Task input
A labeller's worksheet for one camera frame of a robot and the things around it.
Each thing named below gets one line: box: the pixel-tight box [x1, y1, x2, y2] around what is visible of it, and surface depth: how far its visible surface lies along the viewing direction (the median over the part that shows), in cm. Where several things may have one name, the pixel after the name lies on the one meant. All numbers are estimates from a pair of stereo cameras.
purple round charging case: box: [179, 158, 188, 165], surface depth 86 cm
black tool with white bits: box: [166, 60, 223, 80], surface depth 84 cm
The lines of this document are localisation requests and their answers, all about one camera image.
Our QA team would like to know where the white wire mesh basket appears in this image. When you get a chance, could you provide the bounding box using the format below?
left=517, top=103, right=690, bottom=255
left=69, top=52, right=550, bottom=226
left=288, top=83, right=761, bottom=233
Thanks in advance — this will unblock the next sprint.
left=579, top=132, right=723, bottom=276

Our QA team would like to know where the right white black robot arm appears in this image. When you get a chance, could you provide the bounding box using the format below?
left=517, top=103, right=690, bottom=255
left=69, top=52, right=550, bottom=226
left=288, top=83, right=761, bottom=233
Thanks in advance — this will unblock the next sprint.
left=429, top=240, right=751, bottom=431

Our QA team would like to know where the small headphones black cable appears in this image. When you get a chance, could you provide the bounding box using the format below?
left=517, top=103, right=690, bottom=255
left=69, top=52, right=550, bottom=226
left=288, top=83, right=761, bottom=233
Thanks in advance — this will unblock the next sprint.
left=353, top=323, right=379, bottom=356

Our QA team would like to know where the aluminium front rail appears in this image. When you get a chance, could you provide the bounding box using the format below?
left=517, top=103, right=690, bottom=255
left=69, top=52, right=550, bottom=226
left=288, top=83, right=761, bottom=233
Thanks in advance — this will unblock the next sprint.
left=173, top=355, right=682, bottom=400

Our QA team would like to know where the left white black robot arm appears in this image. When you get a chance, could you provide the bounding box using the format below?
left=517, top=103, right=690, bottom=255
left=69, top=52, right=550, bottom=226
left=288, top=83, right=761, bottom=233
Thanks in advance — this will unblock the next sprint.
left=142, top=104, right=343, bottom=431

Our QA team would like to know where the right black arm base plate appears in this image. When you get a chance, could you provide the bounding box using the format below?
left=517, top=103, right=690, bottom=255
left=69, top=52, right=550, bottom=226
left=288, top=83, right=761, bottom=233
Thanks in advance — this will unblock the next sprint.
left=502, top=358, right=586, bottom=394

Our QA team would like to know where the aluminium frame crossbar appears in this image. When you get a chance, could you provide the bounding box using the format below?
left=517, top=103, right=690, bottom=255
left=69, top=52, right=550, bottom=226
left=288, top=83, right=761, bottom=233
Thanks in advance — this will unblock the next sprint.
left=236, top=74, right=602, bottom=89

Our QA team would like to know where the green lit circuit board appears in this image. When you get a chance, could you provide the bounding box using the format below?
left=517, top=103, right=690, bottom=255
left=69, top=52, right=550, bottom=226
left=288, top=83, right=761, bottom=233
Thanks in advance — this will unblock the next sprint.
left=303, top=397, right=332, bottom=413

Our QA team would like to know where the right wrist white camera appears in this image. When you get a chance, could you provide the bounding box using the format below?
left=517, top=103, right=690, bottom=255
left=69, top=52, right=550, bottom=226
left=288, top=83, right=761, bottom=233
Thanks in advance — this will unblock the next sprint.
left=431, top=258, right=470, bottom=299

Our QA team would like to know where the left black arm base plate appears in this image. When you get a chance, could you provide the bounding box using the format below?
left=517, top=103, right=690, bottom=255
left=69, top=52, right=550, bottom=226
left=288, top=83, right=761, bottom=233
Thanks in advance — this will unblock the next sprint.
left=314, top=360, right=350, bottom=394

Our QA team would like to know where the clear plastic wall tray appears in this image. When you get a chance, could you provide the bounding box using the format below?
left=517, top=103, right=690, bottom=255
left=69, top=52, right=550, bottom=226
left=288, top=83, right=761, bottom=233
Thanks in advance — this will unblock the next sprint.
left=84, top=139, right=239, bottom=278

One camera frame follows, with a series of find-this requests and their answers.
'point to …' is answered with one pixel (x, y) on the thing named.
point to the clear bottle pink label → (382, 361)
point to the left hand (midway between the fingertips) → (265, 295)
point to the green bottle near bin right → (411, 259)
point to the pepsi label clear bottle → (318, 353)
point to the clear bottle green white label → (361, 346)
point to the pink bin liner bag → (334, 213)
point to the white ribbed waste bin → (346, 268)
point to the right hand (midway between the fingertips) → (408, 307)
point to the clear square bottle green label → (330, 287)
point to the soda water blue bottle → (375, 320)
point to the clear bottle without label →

Instructions for the task
Nothing in the entries above may be left out; retype them all exactly.

Output below
A labeller's worksheet for one camera frame of a robot and the things around it.
Each thing named below gets one line: box: the pixel-tight box [x1, y1, x2, y2] around what is visible of it, and surface depth: how far its visible surface lies along the viewing direction (the median over the part that shows), in cm. Where several things may have one name, the pixel after the name lies on the one meant. All numbers are estimates from a pair of stereo cameras.
purple round charging case: box: [179, 158, 188, 165], surface depth 86 cm
black tool with white bits: box: [166, 60, 223, 80], surface depth 84 cm
The lines of this document are localisation requests and their answers, all about one camera image.
Our QA team would like to know where the white wire mesh basket appears in this image. When you get a chance, could you provide the bounding box using the format below?
left=517, top=103, right=690, bottom=255
left=69, top=52, right=550, bottom=226
left=288, top=83, right=761, bottom=233
Thanks in advance — this will unblock the next sprint.
left=579, top=132, right=723, bottom=276

Our QA team would like to know where the right white black robot arm appears in this image. When you get a chance, could you provide the bounding box using the format below?
left=517, top=103, right=690, bottom=255
left=69, top=52, right=550, bottom=226
left=288, top=83, right=761, bottom=233
Thanks in advance — this will unblock the next sprint.
left=429, top=240, right=751, bottom=431

Our QA team would like to know where the small headphones black cable appears in this image. When you get a chance, could you provide the bounding box using the format below?
left=517, top=103, right=690, bottom=255
left=69, top=52, right=550, bottom=226
left=288, top=83, right=761, bottom=233
Thanks in advance — this will unblock the next sprint.
left=353, top=323, right=379, bottom=356

Our QA team would like to know where the aluminium front rail appears in this image. When you get a chance, could you provide the bounding box using the format below?
left=517, top=103, right=690, bottom=255
left=69, top=52, right=550, bottom=226
left=288, top=83, right=761, bottom=233
Thanks in advance — this will unblock the next sprint.
left=173, top=355, right=682, bottom=400

Our QA team would like to know where the left white black robot arm appears in this image. When you get a chance, could you provide the bounding box using the format below?
left=517, top=103, right=690, bottom=255
left=69, top=52, right=550, bottom=226
left=288, top=83, right=761, bottom=233
Thanks in advance — this will unblock the next sprint.
left=142, top=104, right=343, bottom=431

Our QA team would like to know where the right black arm base plate appears in this image. When you get a chance, could you provide the bounding box using the format below?
left=517, top=103, right=690, bottom=255
left=69, top=52, right=550, bottom=226
left=288, top=83, right=761, bottom=233
Thanks in advance — this will unblock the next sprint.
left=502, top=358, right=586, bottom=394

Our QA team would like to know where the aluminium frame crossbar appears in this image. When you get a chance, could you provide the bounding box using the format below?
left=517, top=103, right=690, bottom=255
left=69, top=52, right=550, bottom=226
left=288, top=83, right=761, bottom=233
Thanks in advance — this will unblock the next sprint.
left=236, top=74, right=602, bottom=89

Our QA team would like to know where the green lit circuit board appears in this image. When you get a chance, could you provide the bounding box using the format below?
left=517, top=103, right=690, bottom=255
left=69, top=52, right=550, bottom=226
left=288, top=83, right=761, bottom=233
Thanks in advance — this will unblock the next sprint.
left=303, top=397, right=332, bottom=413

Our QA team would like to know where the right wrist white camera appears in this image. When you get a chance, could you provide the bounding box using the format below?
left=517, top=103, right=690, bottom=255
left=69, top=52, right=550, bottom=226
left=288, top=83, right=761, bottom=233
Thanks in advance — this will unblock the next sprint.
left=431, top=258, right=470, bottom=299

Our QA team would like to know where the left black arm base plate appears in this image. When you get a chance, could you provide the bounding box using the format below?
left=517, top=103, right=690, bottom=255
left=69, top=52, right=550, bottom=226
left=288, top=83, right=761, bottom=233
Thanks in advance — this will unblock the next sprint.
left=314, top=360, right=350, bottom=394

Our QA team would like to know where the clear plastic wall tray appears in this image. When you get a chance, could you provide the bounding box using the format below?
left=517, top=103, right=690, bottom=255
left=69, top=52, right=550, bottom=226
left=288, top=83, right=761, bottom=233
Thanks in advance — this will unblock the next sprint.
left=84, top=139, right=239, bottom=278

One camera frame follows, with a series of find-this requests and their answers.
'point to …' is answered with one pixel (x, y) on the thing named.
point to the clear bottle pink label → (382, 361)
point to the left hand (midway between the fingertips) → (265, 295)
point to the green bottle near bin right → (411, 259)
point to the pepsi label clear bottle → (318, 353)
point to the clear bottle green white label → (361, 346)
point to the pink bin liner bag → (334, 213)
point to the white ribbed waste bin → (346, 268)
point to the right hand (midway between the fingertips) → (408, 307)
point to the clear square bottle green label → (330, 287)
point to the soda water blue bottle → (375, 320)
point to the clear bottle without label →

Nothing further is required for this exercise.